Activity:
The entries that follow include a run beginning at the line with "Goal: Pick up" and ending at the line with "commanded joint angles"; restate that run word for word and leave the rest out.

****************************************

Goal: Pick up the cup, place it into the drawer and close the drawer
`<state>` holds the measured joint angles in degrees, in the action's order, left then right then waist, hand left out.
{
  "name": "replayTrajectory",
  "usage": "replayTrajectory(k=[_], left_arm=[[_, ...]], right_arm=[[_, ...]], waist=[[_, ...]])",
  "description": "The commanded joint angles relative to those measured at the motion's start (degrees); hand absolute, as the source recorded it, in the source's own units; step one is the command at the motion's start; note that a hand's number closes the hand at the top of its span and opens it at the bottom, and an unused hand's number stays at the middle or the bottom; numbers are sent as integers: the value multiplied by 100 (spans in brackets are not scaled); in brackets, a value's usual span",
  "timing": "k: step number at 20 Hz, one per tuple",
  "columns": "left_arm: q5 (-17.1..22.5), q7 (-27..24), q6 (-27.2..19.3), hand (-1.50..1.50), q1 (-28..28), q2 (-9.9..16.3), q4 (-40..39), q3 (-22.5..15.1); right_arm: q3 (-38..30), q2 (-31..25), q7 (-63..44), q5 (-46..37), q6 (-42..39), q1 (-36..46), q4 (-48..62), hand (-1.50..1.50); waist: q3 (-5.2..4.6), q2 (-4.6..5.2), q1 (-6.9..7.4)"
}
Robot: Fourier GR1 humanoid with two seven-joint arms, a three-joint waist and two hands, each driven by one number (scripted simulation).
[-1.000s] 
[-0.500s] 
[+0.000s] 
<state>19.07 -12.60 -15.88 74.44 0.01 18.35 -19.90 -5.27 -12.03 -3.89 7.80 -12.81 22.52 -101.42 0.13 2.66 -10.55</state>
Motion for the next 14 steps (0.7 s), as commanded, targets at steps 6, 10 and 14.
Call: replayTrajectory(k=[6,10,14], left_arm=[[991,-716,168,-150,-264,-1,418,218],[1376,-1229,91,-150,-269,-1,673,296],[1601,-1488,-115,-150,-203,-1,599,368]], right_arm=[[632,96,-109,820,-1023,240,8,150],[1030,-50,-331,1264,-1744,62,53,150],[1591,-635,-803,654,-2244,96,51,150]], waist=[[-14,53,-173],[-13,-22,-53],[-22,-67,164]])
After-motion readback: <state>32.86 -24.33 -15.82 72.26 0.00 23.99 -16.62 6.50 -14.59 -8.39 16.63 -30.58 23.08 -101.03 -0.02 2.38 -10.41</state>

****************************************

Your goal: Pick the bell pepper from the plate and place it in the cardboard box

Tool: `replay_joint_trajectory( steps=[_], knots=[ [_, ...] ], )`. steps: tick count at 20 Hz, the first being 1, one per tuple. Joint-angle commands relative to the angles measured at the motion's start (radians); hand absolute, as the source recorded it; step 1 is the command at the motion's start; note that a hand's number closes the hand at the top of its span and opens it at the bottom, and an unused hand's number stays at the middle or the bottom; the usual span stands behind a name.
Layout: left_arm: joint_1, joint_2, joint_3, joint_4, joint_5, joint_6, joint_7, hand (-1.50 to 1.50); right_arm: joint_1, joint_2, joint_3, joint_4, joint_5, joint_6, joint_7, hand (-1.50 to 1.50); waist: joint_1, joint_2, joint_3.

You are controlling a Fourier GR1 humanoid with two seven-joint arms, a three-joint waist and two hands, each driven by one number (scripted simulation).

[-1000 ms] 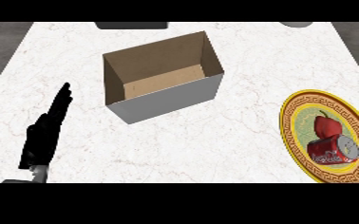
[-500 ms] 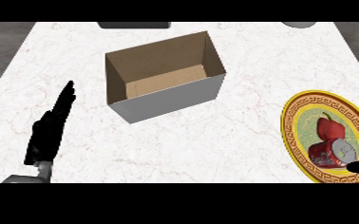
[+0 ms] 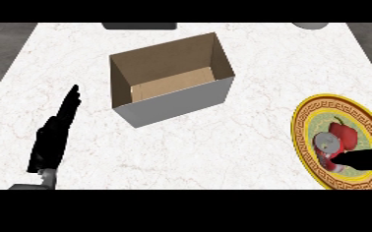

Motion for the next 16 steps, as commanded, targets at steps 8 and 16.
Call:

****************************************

Result of the task:
Goal: Pick up the cup, place it into the drawer and close the drawer
`<state>` holds the measured joint angles in degrees, in the action's order, left then right then waist, hand left out.
{
  "name": "replayTrajectory",
  "usage": "replayTrajectory(k=[_], left_arm=[[_, ...]], right_arm=[[_, ...]], waist=[[_, ...]])",
  "description": "The commanded joint angles relative to those measured at the motion's start (degrees); hand absolute, as the source recorded it, in the source's own units; step one is the command at the motion's start; note that a hand's number closes the hand at the top of its span and opens it at the bottom, and an unused hand's number stays at the middle or the bottom; numbers are sent as integers: the value multiplied by 100 (spans in brackets are not scaled); in brackets, a value's usual span",

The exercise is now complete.